WHAT IS BEING ASKED: Beginning at the line containing "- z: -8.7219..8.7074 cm" in the material below and ending at the line containing "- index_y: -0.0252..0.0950", return each line exactly and add nothing.

-- SUPPLIED DATA follows --

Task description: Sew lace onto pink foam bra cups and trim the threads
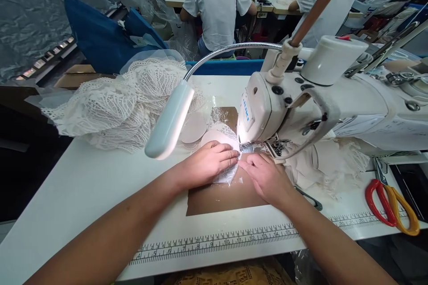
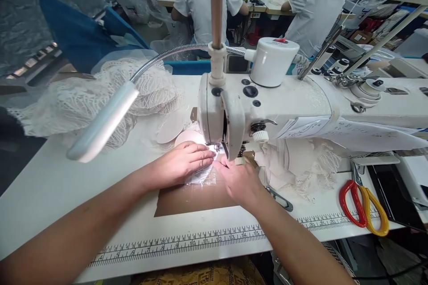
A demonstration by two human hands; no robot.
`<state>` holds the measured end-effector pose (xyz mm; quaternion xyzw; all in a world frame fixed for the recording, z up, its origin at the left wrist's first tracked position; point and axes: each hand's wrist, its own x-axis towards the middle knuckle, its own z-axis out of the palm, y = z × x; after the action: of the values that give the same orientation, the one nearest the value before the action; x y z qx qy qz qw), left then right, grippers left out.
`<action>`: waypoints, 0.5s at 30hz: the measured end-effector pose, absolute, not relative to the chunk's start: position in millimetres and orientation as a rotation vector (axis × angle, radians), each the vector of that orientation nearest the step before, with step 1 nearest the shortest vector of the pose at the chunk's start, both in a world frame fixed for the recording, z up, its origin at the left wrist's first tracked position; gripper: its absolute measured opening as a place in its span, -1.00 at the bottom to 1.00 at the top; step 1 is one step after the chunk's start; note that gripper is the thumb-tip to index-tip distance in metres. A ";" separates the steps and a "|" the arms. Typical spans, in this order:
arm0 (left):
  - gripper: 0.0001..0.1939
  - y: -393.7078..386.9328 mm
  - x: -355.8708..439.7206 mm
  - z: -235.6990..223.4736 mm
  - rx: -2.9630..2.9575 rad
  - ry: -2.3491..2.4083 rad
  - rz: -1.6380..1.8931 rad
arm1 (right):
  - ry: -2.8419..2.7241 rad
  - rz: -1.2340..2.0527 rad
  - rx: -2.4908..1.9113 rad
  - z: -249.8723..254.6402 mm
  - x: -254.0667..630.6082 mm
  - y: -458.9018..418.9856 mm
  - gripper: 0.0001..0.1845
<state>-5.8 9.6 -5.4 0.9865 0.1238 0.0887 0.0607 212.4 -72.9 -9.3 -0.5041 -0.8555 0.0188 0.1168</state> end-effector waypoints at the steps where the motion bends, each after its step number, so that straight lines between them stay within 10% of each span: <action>1: -0.58 10.2 -6.0 -4.7 2.982 0.361 0.250 | -2.504 0.045 -1.481 -9.8 212.0 -73.1 -0.54; 15: -0.61 5.6 0.7 -0.6 2.955 0.533 0.323 | -2.401 -0.005 -1.691 -10.4 209.8 -71.8 -0.53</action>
<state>0.7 5.6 -0.6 0.9767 0.1762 0.1068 0.0607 209.8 -71.8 -10.4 -0.5727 -0.8134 -0.0018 0.1023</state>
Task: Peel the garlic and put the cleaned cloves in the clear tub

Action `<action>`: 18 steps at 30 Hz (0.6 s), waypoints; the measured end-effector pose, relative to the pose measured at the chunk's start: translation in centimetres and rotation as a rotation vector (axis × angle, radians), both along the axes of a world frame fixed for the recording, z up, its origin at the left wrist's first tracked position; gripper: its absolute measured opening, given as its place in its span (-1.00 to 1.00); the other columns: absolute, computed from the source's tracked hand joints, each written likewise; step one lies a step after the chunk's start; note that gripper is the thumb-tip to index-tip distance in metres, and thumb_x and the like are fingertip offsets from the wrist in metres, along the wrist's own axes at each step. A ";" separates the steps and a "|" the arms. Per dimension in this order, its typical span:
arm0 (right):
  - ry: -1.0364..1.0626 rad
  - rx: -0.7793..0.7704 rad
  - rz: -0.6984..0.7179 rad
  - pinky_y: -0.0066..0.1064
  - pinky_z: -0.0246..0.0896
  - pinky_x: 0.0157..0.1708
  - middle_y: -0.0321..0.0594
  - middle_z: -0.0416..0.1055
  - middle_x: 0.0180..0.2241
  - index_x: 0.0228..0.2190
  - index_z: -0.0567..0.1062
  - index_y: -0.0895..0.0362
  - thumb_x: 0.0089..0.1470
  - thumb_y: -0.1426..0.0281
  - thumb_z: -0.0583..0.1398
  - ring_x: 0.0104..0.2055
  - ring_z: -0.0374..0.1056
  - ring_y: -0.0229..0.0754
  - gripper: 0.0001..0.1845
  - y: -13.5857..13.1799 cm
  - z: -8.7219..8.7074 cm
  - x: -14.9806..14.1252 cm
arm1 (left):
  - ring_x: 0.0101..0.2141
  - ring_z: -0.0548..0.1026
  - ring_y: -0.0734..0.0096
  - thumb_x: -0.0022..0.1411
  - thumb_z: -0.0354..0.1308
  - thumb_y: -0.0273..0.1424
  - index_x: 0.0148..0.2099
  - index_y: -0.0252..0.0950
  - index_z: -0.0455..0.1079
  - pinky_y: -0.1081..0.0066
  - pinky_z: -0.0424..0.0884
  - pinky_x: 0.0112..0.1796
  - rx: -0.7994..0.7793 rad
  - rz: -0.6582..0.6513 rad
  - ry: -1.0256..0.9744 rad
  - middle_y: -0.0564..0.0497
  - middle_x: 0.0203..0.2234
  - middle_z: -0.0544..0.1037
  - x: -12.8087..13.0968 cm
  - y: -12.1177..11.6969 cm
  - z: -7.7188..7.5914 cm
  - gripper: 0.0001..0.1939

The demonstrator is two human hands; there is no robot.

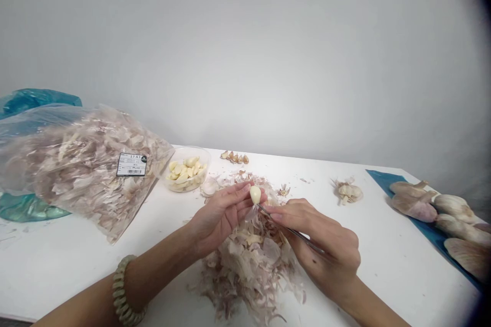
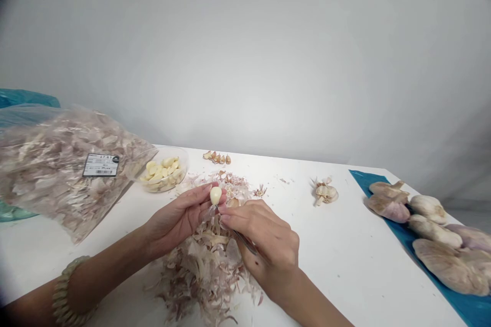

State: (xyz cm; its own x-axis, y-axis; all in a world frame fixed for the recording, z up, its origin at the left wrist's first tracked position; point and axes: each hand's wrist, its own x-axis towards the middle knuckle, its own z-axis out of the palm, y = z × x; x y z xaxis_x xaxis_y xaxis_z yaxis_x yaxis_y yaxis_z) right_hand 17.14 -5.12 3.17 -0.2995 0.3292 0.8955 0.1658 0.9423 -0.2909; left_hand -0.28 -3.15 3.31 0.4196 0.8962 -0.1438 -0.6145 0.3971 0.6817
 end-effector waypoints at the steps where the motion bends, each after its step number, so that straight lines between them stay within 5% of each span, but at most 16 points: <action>1: -0.004 -0.002 0.002 -0.22 0.38 -0.35 -0.03 0.54 -0.29 -0.13 0.47 0.21 -0.10 0.82 0.14 -0.24 0.47 -0.09 -0.49 0.0 0.0 0.0 | -0.31 0.53 0.50 0.21 0.09 -0.52 -0.23 -0.36 0.40 0.55 0.47 -0.23 -0.003 -0.003 -0.005 -0.05 -0.37 0.56 0.0 0.0 0.0 -0.92; 18: -0.019 0.003 0.027 -0.23 0.38 -0.34 -0.06 0.54 -0.32 -0.14 0.47 0.20 -0.09 0.80 0.16 -0.25 0.47 -0.10 -0.52 0.1 0.0 -0.1 | -0.31 0.53 0.46 0.19 0.13 -0.48 -0.24 -0.36 0.42 0.53 0.46 -0.23 0.030 -0.026 0.007 -0.04 -0.37 0.55 -0.1 0.0 0.0 -0.92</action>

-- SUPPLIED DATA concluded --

SOLUTION TO THE EXERCISE:
  - z: -8.7219..8.7074 cm
  - x: -14.9806..14.1252 cm
arm1 (left):
  - ring_x: 0.0101..0.2141
  - ring_z: -0.0548..0.1026
  - ring_y: -0.0734..0.0096
  - thumb_x: -0.0022..0.1411
  - thumb_z: -0.0354..0.1308
  - thumb_y: -0.0273..0.1424
  - index_x: 0.0148..0.2099
  - index_y: -0.0252..0.0950

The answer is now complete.